● **Task**
The lines below, from the one holding "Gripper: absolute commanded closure" through the one holding "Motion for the", are to be restated word for word, with all images left out.
= Beginning of Section =
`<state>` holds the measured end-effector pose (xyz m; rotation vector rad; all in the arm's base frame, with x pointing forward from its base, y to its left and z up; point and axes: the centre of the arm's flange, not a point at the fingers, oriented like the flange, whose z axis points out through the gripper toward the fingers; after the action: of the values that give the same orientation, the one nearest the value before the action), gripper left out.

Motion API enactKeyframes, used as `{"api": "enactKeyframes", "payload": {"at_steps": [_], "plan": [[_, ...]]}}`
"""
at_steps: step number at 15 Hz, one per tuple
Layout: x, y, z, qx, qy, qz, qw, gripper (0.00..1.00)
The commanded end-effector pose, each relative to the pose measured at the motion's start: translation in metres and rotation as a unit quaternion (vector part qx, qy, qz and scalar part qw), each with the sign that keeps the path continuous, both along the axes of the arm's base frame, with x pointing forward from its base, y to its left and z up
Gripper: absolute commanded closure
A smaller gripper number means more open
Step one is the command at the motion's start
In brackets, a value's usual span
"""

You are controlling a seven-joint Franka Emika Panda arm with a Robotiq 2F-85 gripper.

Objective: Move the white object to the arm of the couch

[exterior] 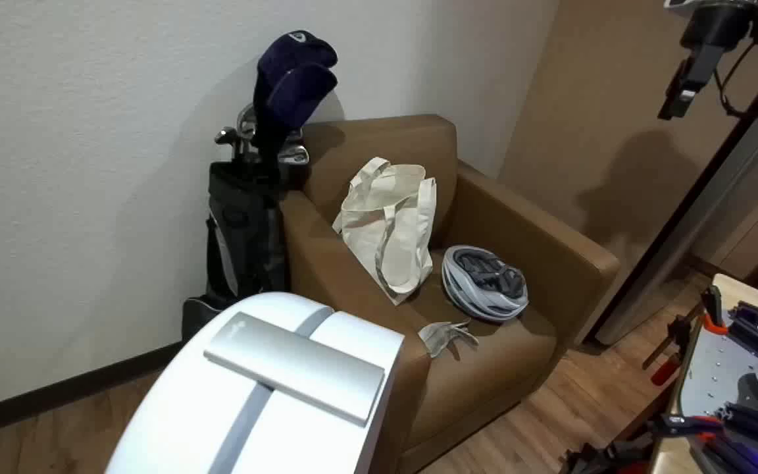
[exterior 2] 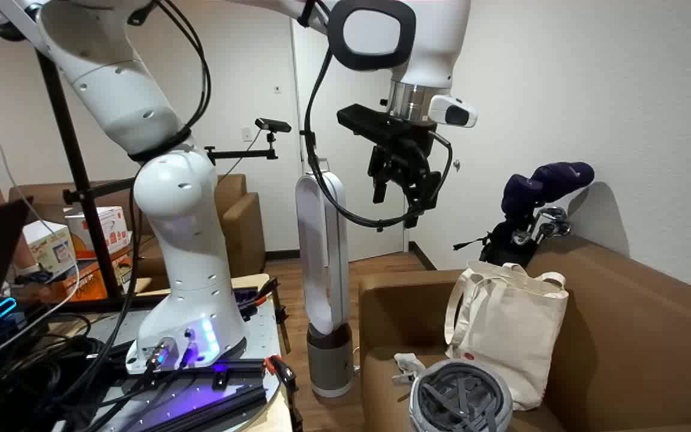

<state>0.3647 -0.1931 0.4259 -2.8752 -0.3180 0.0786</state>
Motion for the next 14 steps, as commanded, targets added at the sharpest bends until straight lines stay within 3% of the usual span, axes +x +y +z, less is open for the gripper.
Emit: {"api": "enactKeyframes", "payload": {"at_steps": [1, 8, 12, 14], "plan": [[0.0, 0.0, 0.0, 0.0, 0.0, 0.0, 1.0, 0.0], [0.0, 0.0, 0.0, 0.0, 0.0, 0.0, 1.0, 0.0], [0.038, 0.029, -0.029, -0.015, -0.021, 0.029, 0.9993, 0.0], [0.048, 0.04, -0.042, 0.005, -0.016, 0.035, 0.9992, 0.0]]}}
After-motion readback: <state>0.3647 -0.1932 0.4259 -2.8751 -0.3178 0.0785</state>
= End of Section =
● **Task result**
Gripper: absolute commanded closure
A smaller gripper number means more open
Step one is the command at the motion's start
In brackets, a value's usual span
"""

You are controlling a seven-joint Franka Emika Panda arm with a Robotiq 2F-85 gripper.

Objective: Move the white object to the arm of the couch

[exterior] 
[exterior 2] 

<state>0.3647 -0.1931 0.4259 -2.8752 -0.3180 0.0786</state>
Motion for the next 14 steps, as commanded, targets added at the sharpest bends until straight lines stay within 3% of the usual span, axes +x +y +z, less is open for the gripper.

What the exercise required is now done.